### EXERCISE GOAL
Copy everything in the data below exactly except the pictures.

### GIVEN INFORMATION
----
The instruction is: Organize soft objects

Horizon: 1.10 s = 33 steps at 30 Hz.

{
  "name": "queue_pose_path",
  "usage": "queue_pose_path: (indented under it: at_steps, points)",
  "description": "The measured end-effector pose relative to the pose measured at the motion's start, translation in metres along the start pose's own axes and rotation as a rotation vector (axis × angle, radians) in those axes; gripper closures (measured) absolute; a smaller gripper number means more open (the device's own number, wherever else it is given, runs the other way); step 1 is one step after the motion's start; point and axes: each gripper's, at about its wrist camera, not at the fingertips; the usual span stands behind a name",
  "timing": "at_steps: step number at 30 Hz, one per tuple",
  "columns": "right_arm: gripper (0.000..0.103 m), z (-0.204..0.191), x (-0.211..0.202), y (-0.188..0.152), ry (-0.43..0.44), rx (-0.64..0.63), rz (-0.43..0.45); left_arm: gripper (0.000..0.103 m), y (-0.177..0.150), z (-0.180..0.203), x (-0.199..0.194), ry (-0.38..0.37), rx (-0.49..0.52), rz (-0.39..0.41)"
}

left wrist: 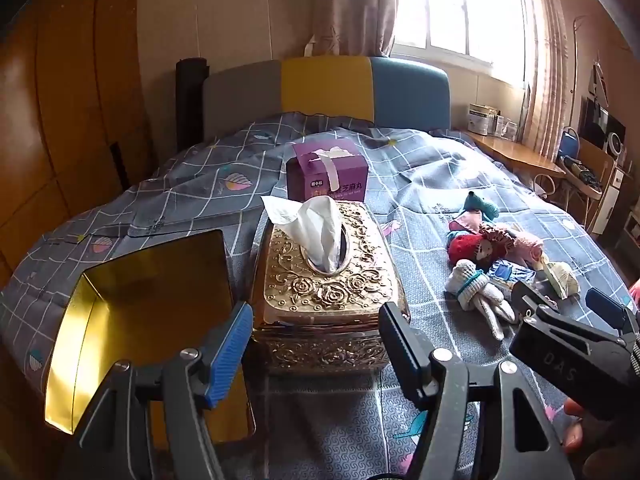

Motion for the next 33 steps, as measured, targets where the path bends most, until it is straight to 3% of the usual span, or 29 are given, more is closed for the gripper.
queue_pose_path:
  at_steps: [33]
  points:
    - [0.000,-0.0092,-0.0045,-0.0010,0.007,-0.024,0.003,0.037,-0.0009,-0.0107,-0.0063,0.007,-0.018,0.012]
Point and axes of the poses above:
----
### TASK OUTPUT
The instruction is: Organize soft objects

Horizon: 1.10 s = 33 steps at 30 Hz.

{
  "name": "queue_pose_path",
  "usage": "queue_pose_path: (indented under it: at_steps, points)",
  "description": "The measured end-effector pose relative to the pose measured at the motion's start, translation in metres along the start pose's own axes and rotation as a rotation vector (axis × angle, radians) in those axes; gripper closures (measured) absolute; a smaller gripper number means more open (the device's own number, wherever else it is given, runs the other way); step 1 is one step after the motion's start; point and axes: each gripper's, at about its wrist camera, not at the fingertips; the usual span stands behind a name",
  "timing": "at_steps: step number at 30 Hz, one per tuple",
  "columns": "right_arm: gripper (0.000..0.103 m), z (-0.204..0.191), x (-0.211..0.202), y (-0.188..0.152), ry (-0.43..0.44), rx (-0.64..0.63), rz (-0.43..0.45); left_arm: gripper (0.000..0.103 m), y (-0.177..0.150), z (-0.180..0.203), x (-0.199..0.194), ry (-0.38..0.37), rx (-0.49..0.52), rz (-0.39..0.41)"
}

left wrist: 

Motion for the next 33 steps, as measured, targets where the path bends most, until it is straight to 3% of the usual span, or 29 are given, more is closed for the gripper.
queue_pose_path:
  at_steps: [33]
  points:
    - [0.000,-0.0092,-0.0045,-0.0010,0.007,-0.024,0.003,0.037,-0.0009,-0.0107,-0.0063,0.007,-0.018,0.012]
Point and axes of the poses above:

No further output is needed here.